Wherever the word "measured" occurs in the lines below, copy the whole line.

───── DATASET SECTION

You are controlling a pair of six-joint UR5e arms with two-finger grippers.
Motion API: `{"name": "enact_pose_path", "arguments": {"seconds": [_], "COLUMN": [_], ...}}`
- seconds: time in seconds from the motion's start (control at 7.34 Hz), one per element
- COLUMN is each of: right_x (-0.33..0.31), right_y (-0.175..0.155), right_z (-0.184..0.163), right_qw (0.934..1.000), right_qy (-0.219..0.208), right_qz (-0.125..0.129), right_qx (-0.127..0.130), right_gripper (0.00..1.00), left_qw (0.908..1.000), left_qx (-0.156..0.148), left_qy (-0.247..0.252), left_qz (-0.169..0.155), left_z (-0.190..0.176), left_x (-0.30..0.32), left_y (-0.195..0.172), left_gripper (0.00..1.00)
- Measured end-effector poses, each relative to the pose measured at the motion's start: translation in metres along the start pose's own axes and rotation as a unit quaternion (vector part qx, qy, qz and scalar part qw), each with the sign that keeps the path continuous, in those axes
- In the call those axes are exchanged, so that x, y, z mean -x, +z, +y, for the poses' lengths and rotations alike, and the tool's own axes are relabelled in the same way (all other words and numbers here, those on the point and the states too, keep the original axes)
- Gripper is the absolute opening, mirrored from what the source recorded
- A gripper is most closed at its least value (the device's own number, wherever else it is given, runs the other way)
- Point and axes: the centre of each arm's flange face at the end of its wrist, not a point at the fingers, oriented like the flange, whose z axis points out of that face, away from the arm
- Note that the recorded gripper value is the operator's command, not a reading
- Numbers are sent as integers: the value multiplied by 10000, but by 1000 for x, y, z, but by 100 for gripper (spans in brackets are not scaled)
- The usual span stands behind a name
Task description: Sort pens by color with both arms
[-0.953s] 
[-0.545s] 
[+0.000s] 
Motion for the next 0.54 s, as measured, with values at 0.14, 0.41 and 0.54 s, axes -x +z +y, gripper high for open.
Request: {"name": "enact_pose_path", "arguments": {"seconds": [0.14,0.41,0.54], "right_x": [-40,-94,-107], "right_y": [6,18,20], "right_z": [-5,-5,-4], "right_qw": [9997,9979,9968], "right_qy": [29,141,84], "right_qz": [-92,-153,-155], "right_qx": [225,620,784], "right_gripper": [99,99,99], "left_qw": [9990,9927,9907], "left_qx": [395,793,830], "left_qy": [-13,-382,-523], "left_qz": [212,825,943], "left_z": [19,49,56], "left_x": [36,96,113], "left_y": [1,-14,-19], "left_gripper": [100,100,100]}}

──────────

• _OUTPUT OF THE TASK_
- Measured end-effector poses, each relative to the pose measured at the motion's start: translation in metres along the start pose's own axes and rotation as a unit quaternion (vector part qx, qy, qz and scalar part qw), each with the sign that keeps the path continuous, in those axes
Motion for the next 0.54 s, as measured, with values at 0.14, 0.41 and 0.54 s, axes -x +z +y, gripper high for open.

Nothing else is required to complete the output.